Flow analysis is a recursive traversal algorithm that follows the program's control flow rather than performing linear disassembly. Starting from entry points, it traces all reachable code paths, decoding instructions and recording their relationships in the state tables.

Implementation

The flow analyzer is implemented in src/internal/analysis/flow.go.

Types

type InstructionClass int

const (
    ClassSequential InstructionClass = iota // Normal instruction, continues to next
    ClassJump                               // Unconditional jump (JMP)
    ClassBranch                             // Conditional branch (BCC, BCS, BEQ, etc.)
    ClassCall                               // Subroutine call (JSR)
    ClassReturn                             // Return from subroutine (RTS, RTI)
    ClassTerminal                           // Terminal instruction (BRK)
    ClassIllegal                            // Illegal/undocumented opcode
)

type Analyzer struct {
    state   *state.State
    visited map[uint16]bool
    queue   []uint16
}

Public API

// NewAnalyzer creates a new flow analyzer for the given state.
func NewAnalyzer(s *state.State) *Analyzer

// Analyze performs flow analysis starting from all entry points and known subroutines.
// Seeds the work queue from:
// - state.EntryPoints
// - state.ExtraCodeAddresses
// - Existing symbols with type: SymbolSubroutine, SymbolLabel, SymbolEntry
// - Existing code regions (region start addresses)
func (a *Analyzer) Analyze() error

// AnalyzeFromEntryPoints performs flow analysis using only state.EntryPoints and
// state.ExtraCodeAddresses as seeds.

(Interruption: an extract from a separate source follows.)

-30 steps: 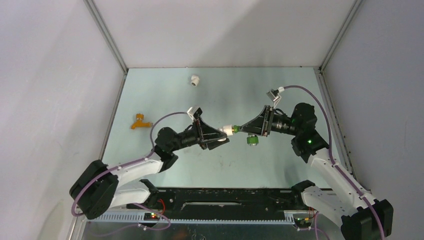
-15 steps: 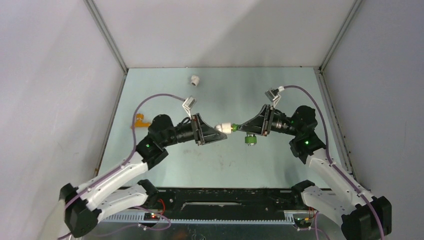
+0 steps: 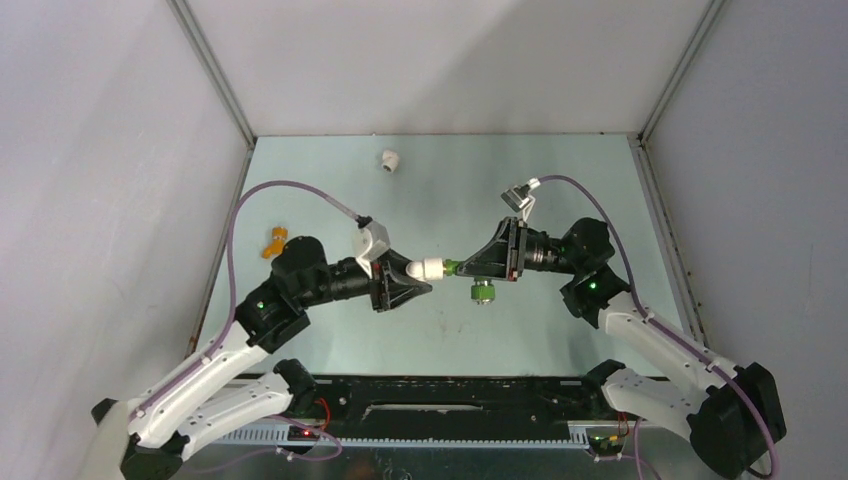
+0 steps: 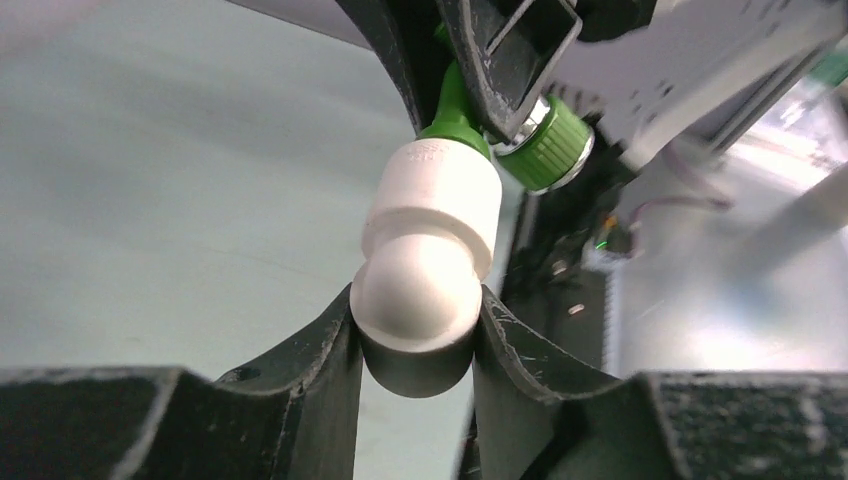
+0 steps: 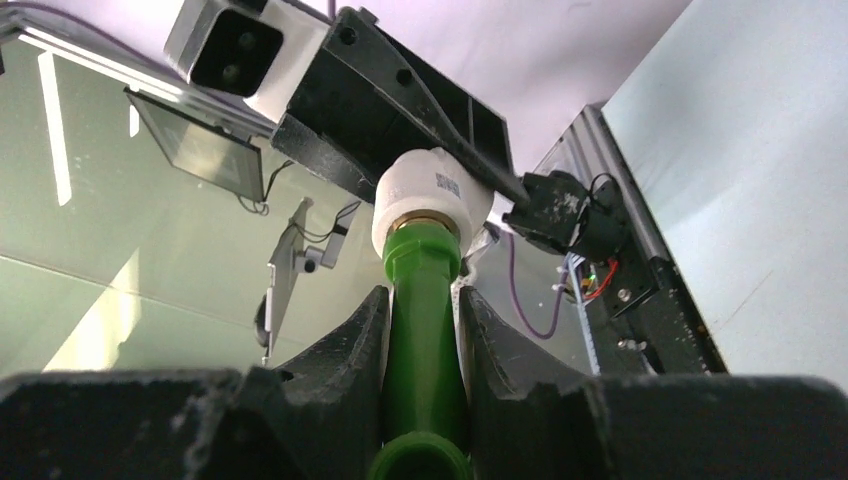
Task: Install the water faucets
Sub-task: Screw the water faucet onto the adaptor.
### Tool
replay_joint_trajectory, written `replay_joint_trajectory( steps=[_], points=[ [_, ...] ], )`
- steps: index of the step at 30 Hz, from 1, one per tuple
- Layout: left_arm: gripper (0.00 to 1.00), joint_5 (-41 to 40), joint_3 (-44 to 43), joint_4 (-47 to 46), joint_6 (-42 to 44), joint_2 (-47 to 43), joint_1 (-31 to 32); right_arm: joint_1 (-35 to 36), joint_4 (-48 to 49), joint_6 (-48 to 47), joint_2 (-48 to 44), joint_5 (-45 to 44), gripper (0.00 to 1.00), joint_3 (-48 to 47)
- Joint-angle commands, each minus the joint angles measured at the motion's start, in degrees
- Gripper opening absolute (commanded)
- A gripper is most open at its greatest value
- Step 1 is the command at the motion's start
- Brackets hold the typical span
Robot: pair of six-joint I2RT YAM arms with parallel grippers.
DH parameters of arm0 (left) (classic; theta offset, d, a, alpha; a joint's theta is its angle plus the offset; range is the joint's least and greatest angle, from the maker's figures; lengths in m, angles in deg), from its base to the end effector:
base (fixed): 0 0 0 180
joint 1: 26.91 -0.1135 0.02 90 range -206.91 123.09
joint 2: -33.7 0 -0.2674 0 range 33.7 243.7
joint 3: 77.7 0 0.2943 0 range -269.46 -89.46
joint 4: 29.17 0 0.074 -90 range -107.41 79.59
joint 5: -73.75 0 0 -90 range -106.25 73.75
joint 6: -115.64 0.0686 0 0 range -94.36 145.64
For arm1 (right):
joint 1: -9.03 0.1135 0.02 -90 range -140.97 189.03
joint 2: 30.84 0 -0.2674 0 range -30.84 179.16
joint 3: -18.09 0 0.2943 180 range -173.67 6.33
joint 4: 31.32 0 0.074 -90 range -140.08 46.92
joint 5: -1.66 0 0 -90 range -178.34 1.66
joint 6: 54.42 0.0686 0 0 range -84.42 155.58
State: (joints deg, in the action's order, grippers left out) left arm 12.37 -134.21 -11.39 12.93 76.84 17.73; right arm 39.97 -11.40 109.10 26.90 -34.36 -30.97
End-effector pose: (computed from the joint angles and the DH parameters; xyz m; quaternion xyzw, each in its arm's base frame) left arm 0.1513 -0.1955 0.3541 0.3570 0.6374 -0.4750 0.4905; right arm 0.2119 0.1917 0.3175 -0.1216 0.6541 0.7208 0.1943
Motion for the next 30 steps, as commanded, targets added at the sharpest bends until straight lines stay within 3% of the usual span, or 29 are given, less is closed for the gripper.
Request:
replay_joint_trajectory(
  steps=[1, 9, 21, 30],
  points=[
    [0.0, -4.2, -4.8, 12.0, 33.4, -1.3, -0.2, 1.8, 3.3, 3.8, 0.3, 1.4, 0.0, -0.6],
    [0.0, -20.9, -9.7, 22.9, 68.1, -1.1, 7.0, 4.3, 0.4, 1.7, 1.3, -0.5, 0.0, -0.6],
    [0.0, -54.1, -0.7, 8.3, 102.6, -6.6, 29.3, 5.4, -1.4, 0.8, 0.3, -2.1, 0.0, -0.5],
    [0.0, -66.0, -1.3, 12.5, 113.8, -4.2, 38.2, 4.8, -1.6, 1.8, 1.0, -2.0, 0.0, -0.6]
  ],
)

Only entryPoints regenerate entry symbols.
// Existing symbols/code regions do not seed traversal.
func (a *Analyzer) AnalyzeFromEntryPoints() error

// AnalyzeFrom performs flow analysis starting from a single address.
// Does not use entry points or existing symbols - only the given address.
// Can be called multiple times to incrementally discover code.
func (a *Analyzer) AnalyzeFrom(addr uint16) error

Algorithm

1. Initialize work queue with seed addresses:
   - For Analyze(): entry points + extra code addresses + existing subroutine/label symbols
   - For AnalyzeFrom(addr): only the given address
2. While work queue is not empty:
   a. Pop address from queue
   b. If address already visited or outside binary bounds, skip
   c. If address is in forced-data range, skip
   d. Decode instruction at address using opcodes table
   e. If illegal opcode, skip (do not mark as code)
   f. If instruction bytes intersect forced-data range, skip
   g. Mark instruction bytes as code
   h. Record cross-references for control flow instructions
   i. Generate symbols for targets
   j. Based on instruction type:
      - Sequential (most instructions): add next address to queue
      - Unconditional jump (JMP absolute): add target to queue, do NOT add next
      - Unconditional jump (JMP indirect): do NOT add any address (cannot follow statically)
      - Conditional branch (Bxx): add both target AND next to queue
      - Subroutine call (JSR): add target to queue, add return address to queue
      - Return (RTS, RTI): do not add any address (end of path)
      - Break (BRK): do not add any address (end of path)
3. All bytes not marked as code remain as data

Instruction Classification

Category	Instructions	Behavior
Sequential	ADC, AND, ASL, BIT, CLC, CLD, CLI, CLV, CMP, CPX, CPY, DEC, DEX, DEY, EOR, INC, INX, INY, LDA, LDX, LDY, LSR, NOP, ORA, PHA, PHP, PLA, PLP, ROL, ROR, SBC, SEC, SED, SEI, STA, STX, STY, TAX, TAY, TSX, TXA, TXS, TYA	Continue to next instruction
Unconditional Jump	JMP	Follow jump target only
Conditional Branch	BCC, BCS, BEQ, BMI, BNE, BPL, BVC, BVS	Follow both branch target and fall-through
Subroutine Call	JSR	Follow subroutine and return address
Return	RTS, RTI	End of execution path
Break	BRK	End of execution path

Branch Target Calculation

For relative addressing (branch instructions):

if operand > 0x7F:
    target = PC + 2 - (256 - operand)  // Negative offset
else:
    target = PC + 2 + operand           // Positive offset

Where PC is the address of the branch instruction.

State Population

Flow analysis populates the following state tables as it traverses code:

RegionTable

As instructions are decoded:

Each instruction's bytes are marked as code in the RegionTable
After analysis completes, all bytes not marked as code remain as data
Any address in a non-auto data region (source=user|assistant) remains data (hard lock)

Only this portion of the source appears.